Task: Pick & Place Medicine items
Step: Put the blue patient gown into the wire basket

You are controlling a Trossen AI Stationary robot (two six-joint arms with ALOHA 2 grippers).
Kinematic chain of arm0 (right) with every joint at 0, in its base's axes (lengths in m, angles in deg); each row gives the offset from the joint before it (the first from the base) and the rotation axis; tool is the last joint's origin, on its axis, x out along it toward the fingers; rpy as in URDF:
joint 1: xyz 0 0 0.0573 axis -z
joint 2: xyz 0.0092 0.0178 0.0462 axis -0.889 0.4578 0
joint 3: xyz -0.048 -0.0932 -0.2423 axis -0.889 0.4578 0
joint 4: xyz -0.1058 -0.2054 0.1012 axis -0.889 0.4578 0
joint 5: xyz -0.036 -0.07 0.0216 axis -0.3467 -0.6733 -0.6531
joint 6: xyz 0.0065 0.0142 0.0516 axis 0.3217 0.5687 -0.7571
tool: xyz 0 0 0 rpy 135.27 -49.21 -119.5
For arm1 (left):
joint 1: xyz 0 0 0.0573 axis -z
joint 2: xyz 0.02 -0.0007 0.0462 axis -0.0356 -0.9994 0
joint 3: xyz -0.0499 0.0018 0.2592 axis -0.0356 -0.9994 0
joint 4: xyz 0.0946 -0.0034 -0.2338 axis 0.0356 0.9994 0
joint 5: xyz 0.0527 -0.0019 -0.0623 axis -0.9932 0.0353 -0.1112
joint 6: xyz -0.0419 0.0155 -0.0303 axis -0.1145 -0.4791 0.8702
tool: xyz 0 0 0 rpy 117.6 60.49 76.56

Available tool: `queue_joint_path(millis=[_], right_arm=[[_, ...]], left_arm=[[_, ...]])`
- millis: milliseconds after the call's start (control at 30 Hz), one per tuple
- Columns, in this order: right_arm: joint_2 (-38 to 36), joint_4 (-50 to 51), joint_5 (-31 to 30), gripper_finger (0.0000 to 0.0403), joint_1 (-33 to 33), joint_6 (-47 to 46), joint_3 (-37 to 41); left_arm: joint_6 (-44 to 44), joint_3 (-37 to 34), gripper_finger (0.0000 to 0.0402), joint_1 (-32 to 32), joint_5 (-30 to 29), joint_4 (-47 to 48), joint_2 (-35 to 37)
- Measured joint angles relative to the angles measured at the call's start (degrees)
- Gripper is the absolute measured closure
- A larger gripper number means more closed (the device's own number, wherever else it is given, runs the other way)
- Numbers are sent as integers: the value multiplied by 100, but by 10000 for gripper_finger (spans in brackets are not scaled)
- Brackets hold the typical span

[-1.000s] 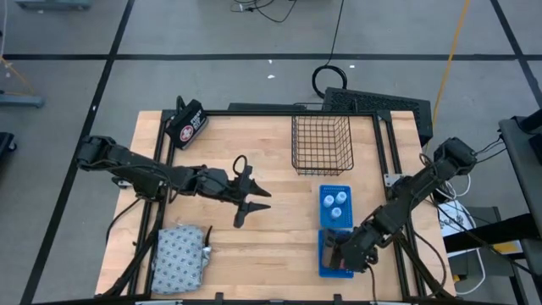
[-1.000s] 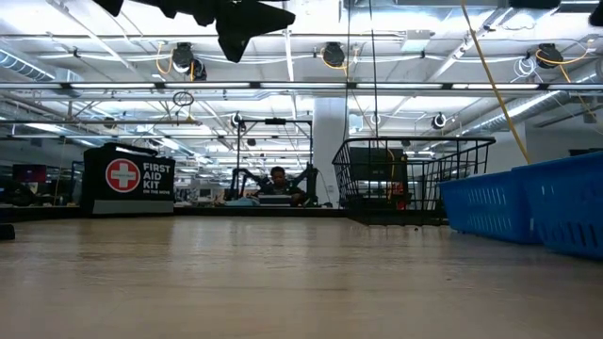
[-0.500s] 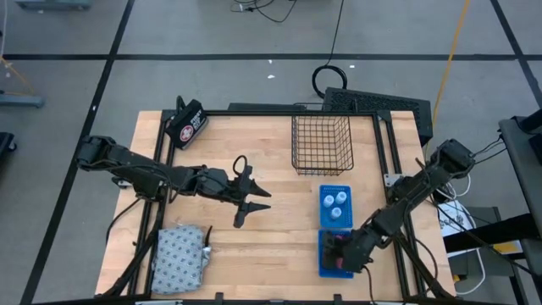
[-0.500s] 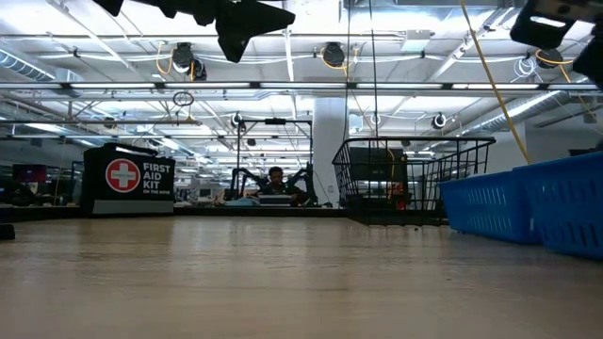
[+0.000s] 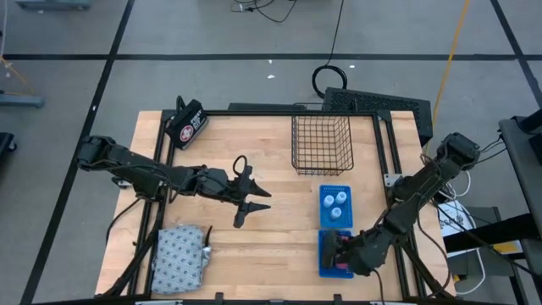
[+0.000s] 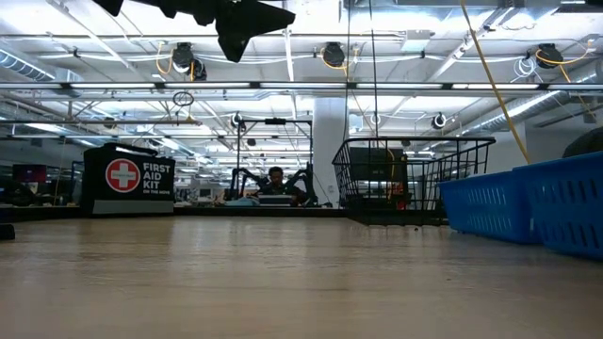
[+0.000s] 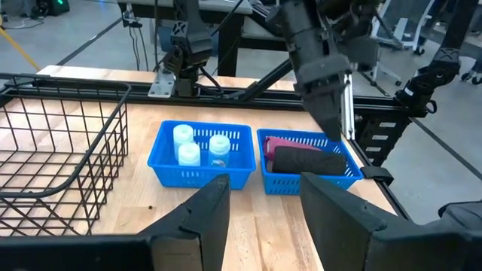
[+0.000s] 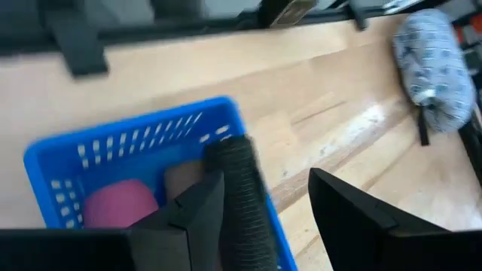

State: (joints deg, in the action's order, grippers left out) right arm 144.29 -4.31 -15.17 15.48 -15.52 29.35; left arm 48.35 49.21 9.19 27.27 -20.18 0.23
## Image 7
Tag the black frame clamp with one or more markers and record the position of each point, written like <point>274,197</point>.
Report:
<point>376,175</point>

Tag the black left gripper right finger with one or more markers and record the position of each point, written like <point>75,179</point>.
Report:
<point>339,226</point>

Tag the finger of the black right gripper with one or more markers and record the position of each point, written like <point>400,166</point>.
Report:
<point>325,109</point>
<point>363,52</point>

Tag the clear pill bottle with pills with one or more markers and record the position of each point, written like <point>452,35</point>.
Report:
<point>219,147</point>

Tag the black bandage roll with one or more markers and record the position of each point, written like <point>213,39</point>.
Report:
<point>309,160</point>

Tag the pink bandage roll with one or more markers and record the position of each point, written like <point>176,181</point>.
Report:
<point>275,145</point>

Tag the blue plastic basket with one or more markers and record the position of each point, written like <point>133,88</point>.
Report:
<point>286,184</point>
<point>211,177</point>

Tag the black control box with labels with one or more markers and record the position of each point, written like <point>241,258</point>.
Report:
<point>380,148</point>

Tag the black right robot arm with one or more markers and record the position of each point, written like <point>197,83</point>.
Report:
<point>188,41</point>

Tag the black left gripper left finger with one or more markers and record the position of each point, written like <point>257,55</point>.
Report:
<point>203,226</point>

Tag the black device with green light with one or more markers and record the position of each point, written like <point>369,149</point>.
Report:
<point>56,7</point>

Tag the silver aluminium frame bracket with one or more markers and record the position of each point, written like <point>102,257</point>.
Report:
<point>348,113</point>

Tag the white rolling chair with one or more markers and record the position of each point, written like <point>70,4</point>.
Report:
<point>403,30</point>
——————————
Only the lines from the beginning of the listing through the line containing "You are controlling" are wanted, each restated word for word.

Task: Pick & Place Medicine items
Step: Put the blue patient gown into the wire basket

You are controlling a Trossen AI Stationary robot (two six-joint arms with ALOHA 2 grippers).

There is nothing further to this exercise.